The measured porosity varied significantly between studied samples of rocks. The mean grain size fluctuated between 3.363 (18.4 µm2 mean grain area; quartzite) and 14.72 µm2 (426.23 µm2 mean grain area; granite). However, the grain sizes also varied between the samples of granites and quartzites, with mean pore sizes of 7.82 µm2 and 6.12 µm2 respectively, while the mean grain size of conglomerates was a little bit bigger (8.0 µm2). The porosity of other rock types of the reference samples was characterized as similar to the main sample set and can be described as follows: the mean pore size of the conglomerates was similar to calcites, MGS of pegmatites in granites, the diorites, kaolinite and regolith were close to limestones. For the amphibolites, similar parameters as for the quartzes were obtained. The mean grain area (MGA) can be considered as a parameter reflecting the weathering rate of studied rocks, the highest value of which was noted for the granites (Supplementary Figure S3). The highest values of the MGA were also noted for samples collected from the highest altitudes (4111–5019). Most weathered granitic samples have been collected from the Karakul subregion.

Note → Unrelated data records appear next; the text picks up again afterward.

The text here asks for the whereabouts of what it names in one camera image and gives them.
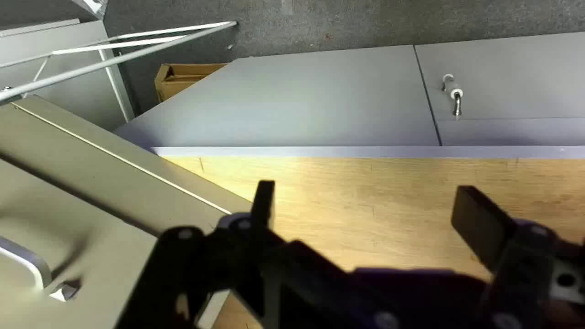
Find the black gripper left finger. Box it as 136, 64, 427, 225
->
118, 179, 343, 329

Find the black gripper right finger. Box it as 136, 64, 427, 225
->
449, 185, 585, 329

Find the grey blue storage cabinet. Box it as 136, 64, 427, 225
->
111, 30, 585, 161

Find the beige drawer cabinet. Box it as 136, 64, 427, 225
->
0, 94, 252, 329

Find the beige drawer front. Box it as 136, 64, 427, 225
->
0, 156, 160, 329

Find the silver key in lock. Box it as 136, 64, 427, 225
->
449, 88, 465, 119

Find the brown cardboard box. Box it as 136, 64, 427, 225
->
151, 61, 228, 105

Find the white grey panel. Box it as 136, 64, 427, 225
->
0, 17, 136, 134

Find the white metal rod frame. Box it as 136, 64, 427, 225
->
0, 19, 239, 106

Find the silver drawer handle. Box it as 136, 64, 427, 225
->
0, 234, 54, 293

3.2. The Taxonomic Composition and Structure of Endolithic and Edaphic Communities

The total number of reads passed filtering obtained for endolithic metagenomes was 390,959, while for BSC the acquired amount was higher, 480,343. The number of reads and the numbers of bacterial taxa obtained for single samples of endoliths varied significantly, while the same parameters were much more stable for the BSC communities within the region. In the samples of endoliths, the number of reads per sample fluctuated between 2616 (metagenome obtained from quartzite) and 21,874 (metagenome obtained from amphibolite). The dominant phyla in endolithic microhabitats were Actinobacteria (35%, total number of reads was 144,939), Proteobacteria (22,4%, 92,768), Bacteroidetes (Bacteroidota) (10.2%, 42,612), Chloroflexi (9%, 37,580) and Cyanobacteria (5.2%). The number of reads identified as those that originated from chloroplasts accounted for an average of 0.7%. At the phylum level, the granites, quartzites, limestones, calcites and conglomerates had a similar composition (Figure 2). The clustering did not reveal a similar contribution of phyla into communities occurring in the same type of rocks from different subregions (Figure 2). The highest number of reads passed filtering was obtained for BSC sample F06 coming from the Bulunkul subregion. The lowest number of reads was also from the Bulunkul area for sample F07 (6721). The maximum cyanobacterial reads were obtained for F05 (7864) from the Bulunkul as well. The minimum was identified for sample S013 (89) from Karakul (Table S3).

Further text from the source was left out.